• ABOUT THIS EXERCISE:
Scan the material for the word "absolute" and copy each line where it occurs.

• DATA PROVIDED:

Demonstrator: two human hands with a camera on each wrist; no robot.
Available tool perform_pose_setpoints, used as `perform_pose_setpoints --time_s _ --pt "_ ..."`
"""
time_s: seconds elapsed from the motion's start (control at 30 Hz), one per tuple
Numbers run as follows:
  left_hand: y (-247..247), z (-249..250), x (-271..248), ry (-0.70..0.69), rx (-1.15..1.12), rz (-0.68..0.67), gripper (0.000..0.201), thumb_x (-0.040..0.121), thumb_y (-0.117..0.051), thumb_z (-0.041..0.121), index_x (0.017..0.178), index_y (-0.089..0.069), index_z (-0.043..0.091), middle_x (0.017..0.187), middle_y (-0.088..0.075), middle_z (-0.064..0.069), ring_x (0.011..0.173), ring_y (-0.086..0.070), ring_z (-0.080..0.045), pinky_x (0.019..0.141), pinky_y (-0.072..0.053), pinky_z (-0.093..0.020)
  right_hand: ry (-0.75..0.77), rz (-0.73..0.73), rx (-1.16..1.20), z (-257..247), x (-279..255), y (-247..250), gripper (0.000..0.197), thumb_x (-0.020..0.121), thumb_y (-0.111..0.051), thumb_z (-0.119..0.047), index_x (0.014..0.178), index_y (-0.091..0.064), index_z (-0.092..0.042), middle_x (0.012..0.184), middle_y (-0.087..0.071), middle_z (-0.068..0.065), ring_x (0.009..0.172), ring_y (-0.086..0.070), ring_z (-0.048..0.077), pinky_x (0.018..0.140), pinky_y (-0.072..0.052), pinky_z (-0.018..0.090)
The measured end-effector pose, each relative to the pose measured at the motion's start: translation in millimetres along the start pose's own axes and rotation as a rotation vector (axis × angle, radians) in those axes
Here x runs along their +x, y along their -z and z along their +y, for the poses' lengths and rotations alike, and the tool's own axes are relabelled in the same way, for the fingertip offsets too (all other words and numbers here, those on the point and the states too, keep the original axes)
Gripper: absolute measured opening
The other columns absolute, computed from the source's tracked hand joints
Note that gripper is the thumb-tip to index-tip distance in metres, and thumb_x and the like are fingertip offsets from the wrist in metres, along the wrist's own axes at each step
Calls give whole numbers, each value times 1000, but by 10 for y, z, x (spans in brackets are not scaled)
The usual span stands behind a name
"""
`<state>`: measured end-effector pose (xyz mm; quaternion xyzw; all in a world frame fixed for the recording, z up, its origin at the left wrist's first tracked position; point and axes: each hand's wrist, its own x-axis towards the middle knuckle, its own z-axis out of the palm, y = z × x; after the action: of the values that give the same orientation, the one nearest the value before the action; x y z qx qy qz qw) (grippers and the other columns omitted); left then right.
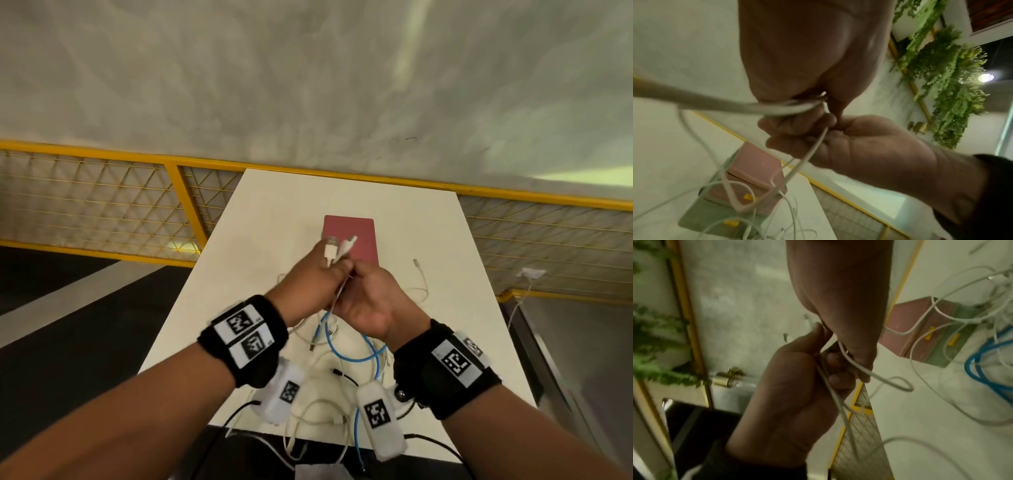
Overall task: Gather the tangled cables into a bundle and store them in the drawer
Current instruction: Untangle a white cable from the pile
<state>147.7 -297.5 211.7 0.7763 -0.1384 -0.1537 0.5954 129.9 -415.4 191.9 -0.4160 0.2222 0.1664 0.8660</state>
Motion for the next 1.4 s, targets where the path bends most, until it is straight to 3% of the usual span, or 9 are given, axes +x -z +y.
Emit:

• ANSWER FOR THIS EXERCISE:
Gripper: absolute measured opening
The other columns absolute, computed from the source's tracked hand joints

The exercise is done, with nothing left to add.